» TASK: Set each line of the data down exactly, please.

» EXERCISE DATA:
----------------
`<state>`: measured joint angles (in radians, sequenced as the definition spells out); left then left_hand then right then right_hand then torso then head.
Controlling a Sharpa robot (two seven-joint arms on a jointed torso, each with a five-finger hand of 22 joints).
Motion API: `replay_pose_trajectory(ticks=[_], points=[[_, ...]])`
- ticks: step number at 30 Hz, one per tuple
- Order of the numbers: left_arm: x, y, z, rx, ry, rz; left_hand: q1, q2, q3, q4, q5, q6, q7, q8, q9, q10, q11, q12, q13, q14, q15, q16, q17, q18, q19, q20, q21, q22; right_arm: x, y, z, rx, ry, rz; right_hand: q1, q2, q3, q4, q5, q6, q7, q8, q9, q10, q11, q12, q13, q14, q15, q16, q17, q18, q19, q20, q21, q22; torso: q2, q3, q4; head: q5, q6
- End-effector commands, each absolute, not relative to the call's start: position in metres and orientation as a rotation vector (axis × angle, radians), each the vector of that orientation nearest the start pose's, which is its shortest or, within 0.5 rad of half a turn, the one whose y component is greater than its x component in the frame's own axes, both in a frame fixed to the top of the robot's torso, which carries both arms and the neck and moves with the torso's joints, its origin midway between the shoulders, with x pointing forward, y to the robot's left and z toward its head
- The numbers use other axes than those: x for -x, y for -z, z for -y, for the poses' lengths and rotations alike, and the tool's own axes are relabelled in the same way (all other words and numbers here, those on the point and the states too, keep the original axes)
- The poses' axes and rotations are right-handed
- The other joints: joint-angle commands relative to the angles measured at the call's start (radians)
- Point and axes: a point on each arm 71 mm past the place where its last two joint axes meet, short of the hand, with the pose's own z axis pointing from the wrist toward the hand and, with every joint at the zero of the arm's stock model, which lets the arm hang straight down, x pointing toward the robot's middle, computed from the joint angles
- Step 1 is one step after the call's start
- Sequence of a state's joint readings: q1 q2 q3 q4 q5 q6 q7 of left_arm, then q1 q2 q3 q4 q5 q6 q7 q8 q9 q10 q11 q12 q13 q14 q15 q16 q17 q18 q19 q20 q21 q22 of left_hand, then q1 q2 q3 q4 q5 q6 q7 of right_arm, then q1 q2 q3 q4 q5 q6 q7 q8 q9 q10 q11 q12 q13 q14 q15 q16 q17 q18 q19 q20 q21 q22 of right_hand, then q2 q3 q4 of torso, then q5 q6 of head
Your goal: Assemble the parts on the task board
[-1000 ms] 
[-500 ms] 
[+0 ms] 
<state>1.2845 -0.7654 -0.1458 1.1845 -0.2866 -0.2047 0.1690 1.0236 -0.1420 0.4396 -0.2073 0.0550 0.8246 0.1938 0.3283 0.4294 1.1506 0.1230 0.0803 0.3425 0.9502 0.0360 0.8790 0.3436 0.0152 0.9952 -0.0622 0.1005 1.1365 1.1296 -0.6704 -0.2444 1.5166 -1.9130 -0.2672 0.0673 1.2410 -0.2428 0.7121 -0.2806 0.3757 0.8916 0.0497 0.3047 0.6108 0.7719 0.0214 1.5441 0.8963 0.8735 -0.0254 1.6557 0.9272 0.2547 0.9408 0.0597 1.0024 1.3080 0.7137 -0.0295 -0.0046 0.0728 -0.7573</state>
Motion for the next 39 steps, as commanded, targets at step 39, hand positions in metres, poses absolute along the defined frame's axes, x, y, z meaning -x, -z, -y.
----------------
» SOLUTION TO THIS PROBLEM:
`<state>`: measured joint angles (in radians, sequenced as the definition spells out); left then left_hand then right then right_hand then torso then head.
Controlling a Sharpa robot (two seven-joint arms on a jointed torso, each with a five-finger hand of 22 joints).
Motion API: `replay_pose_trajectory(ticks=[_], points=[[_, ...]])`
- ticks: step number at 30 Hz, one per tuple
- Order of the numbers: left_arm: x, y, z, rx, ry, rz; left_hand: q1, q2, q3, q4, q5, q6, q7, q8, q9, q10, q11, q12, q13, q14, q15, q16, q17, q18, q19, q20, q21, q22; right_arm: x, y, z, rx, ry, rz; right_hand: q1, q2, q3, q4, q5, q6, q7, q8, q9, q10, q11, q12, q13, q14, q15, q16, q17, q18, q19, q20, q21, q22; torso: q2, q3, q4; head: q5, q6
- End-effector commands, each absolute, not relative to the call's start: position in metres and orientation as a rotation vector (axis × angle, radians), each the vector of that orientation nearest the start pose's, which is its shortest or, within 0.5 rad of half a turn, the one whose y component is greater than its x component in the frame's own axes, both in a frame fixed to the top of the robot's torso, which carries both arms and the neck and moves with the torso's joints, its origin midway between the shoulders, with x pointing forward, y to the robot's left and z toward its head
- The numbers use other axes than those: x for -x, y for -z, z for -y, for the poses' lengths and rotations alike, and the tool's own axes are relabelled in the same way (all other words and numbers here, those on the point and the states too, keep the original axes)
- The poses' axes and rotations are right-handed
- The other joints: joint-angle commands relative to the angles measured at the call's start (radians)
- Point and axes: a point on each arm 71 mm past the place where its last two joint axes meet, short of the hand, with the pose's own z axis pointing from the wrist toward the hand and, with every joint at the zero of the arm's stock model, which lets the arm hang straight down, x pointing toward the robot's middle, computed from the joint angles
- Step 1 is one step after the call's start
- Sequence of a state's joint readings: q1 q2 q3 q4 q5 q6 q7 of left_arm, then q1 q2 q3 q4 q5 q6 q7 q8 q9 q10 q11 q12 q13 q14 q15 q16 q17 q18 q19 q20 q21 q22 of left_hand, then q1 q2 q3 q4 q5 q6 q7 of right_arm, then q1 q2 q3 q4 q5 q6 q7 q8 q9 q10 q11 q12 q13 q14 q15 q16 q17 q18 q19 q20 q21 q22 of right_hand, then q2 q3 q4 of torso, then q5 q6 of head
Your goal: Assemble the parts on the task board
[-1000 ms] 
[-500 ms] 
[+0 ms] 
<state>1.2845 -0.7654 -0.1458 1.1845 -0.2866 -0.2047 0.1690 1.0236 -0.1420 0.4396 -0.2073 0.0550 0.8246 0.1938 0.3283 0.4294 1.1506 0.1230 0.0803 0.3425 0.9502 0.0360 0.8790 0.3436 0.0152 0.9952 -0.0622 0.1005 1.1365 1.1296 -0.6704 -0.2444 1.5166 -1.9130 -0.2672 0.0673 1.2410 -0.2428 0.7121 -0.2806 0.3757 0.8916 0.0497 0.3047 0.6108 0.7719 0.0214 1.5441 0.8963 0.8735 -0.0254 1.6557 0.9272 0.2547 0.9408 0.0597 1.0024 1.3080 0.7137 -0.0295 -0.0046 0.0728 -0.7573</state>
Motion for the next 39 steps, as commanded, targets at step 39, hand positions in metres, poses absolute along the defined frame's axes, x, y, z meaning -x, -z, -y.

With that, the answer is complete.